NCBI Diceros bicornis minor Annotation Release GCF_020826845.1-RS_2023_07

The genome sequence records for Diceros bicornis minor RefSeq assembly GCF_020826845.1 (mDicBic1.mat.cur) were annotated by the NCBI Eukaryotic Genome Annotation Pipeline, an automated pipeline that annotates genes, transcripts and proteins on draft and finished genome assemblies.
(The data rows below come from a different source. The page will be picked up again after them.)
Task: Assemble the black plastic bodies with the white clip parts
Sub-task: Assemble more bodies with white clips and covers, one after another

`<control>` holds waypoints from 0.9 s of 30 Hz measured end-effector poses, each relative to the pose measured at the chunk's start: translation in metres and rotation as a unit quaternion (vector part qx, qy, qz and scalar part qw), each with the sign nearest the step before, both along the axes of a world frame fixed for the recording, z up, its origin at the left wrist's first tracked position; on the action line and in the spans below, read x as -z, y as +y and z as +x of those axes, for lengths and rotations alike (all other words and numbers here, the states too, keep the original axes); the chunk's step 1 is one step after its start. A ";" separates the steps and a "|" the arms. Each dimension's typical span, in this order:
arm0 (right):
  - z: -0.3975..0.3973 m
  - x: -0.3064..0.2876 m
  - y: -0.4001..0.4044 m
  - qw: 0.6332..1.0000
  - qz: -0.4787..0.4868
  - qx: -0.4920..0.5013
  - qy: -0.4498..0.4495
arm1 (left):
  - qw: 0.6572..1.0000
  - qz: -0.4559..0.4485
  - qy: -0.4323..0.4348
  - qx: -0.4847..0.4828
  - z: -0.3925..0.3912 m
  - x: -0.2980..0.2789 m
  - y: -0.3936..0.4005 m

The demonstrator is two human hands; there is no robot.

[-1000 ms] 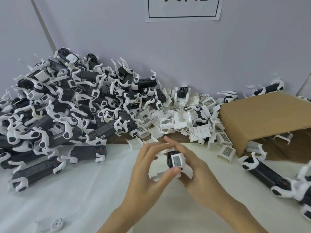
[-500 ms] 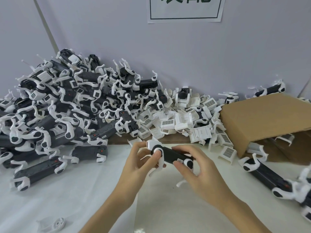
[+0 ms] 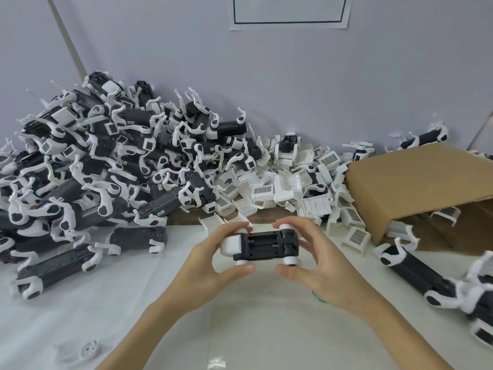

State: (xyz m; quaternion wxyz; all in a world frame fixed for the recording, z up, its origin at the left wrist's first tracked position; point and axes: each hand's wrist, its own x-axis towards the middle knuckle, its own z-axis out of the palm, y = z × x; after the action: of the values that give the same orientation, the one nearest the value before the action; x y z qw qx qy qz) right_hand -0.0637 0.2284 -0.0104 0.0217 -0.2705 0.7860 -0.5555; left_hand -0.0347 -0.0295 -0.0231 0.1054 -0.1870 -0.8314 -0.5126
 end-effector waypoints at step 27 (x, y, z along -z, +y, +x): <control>-0.071 0.009 -0.084 0.979 0.140 0.148 -0.003 | 0.885 0.354 -0.041 -0.300 -0.018 0.010 0.001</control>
State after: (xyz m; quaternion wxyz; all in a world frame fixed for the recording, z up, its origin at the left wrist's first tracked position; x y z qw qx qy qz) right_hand -0.1350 0.1447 -0.0198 -0.0206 -0.1432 0.8873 -0.4379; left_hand -0.0529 -0.0285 -0.0334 0.2787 0.1422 -0.6146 -0.7242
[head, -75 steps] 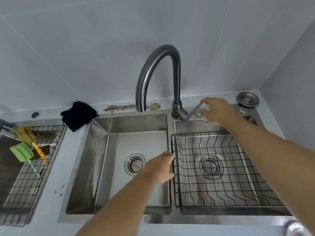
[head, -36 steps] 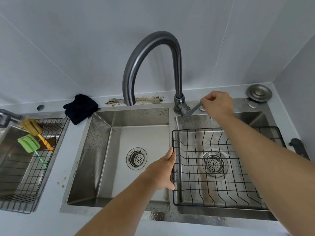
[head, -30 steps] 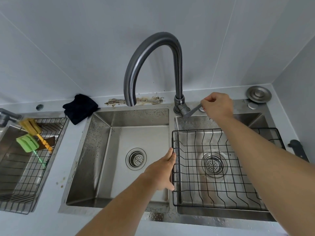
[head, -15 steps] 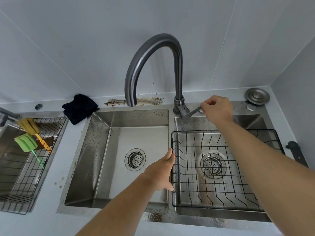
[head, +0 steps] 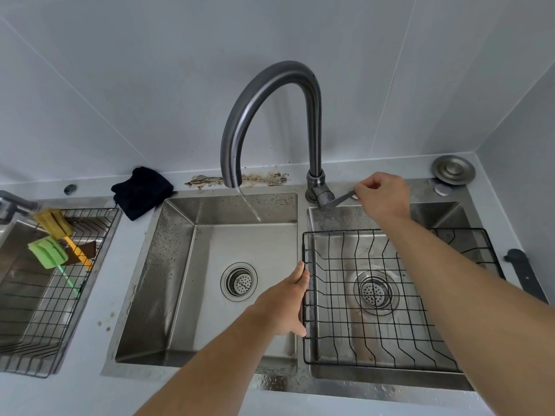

The annotation products are available in the sequence databases and on the FTP site.

This report provides:

Annotation Release information: The name of the release, important dates, the software version
Assemblies: A brief description of the annotated assembly(ies)
Gene and feature statistics: The counts and characteristics of the annotated features
BUSCO results: Annotation completeness assessed with BUSCO
Alignment of the annotated proteins to a set of high-quality proteins: The number of annotated proteins with hits to a set of high-quality proteins
Masking of genomic sequence: How much of the genome was masked
Transcript and protein alignments: The number and type of evidence retrieved from public databases and used for gene prediction

For more information on the annotation process, please visit the NCBI Eukaryotic Genome Annotation Pipeline page.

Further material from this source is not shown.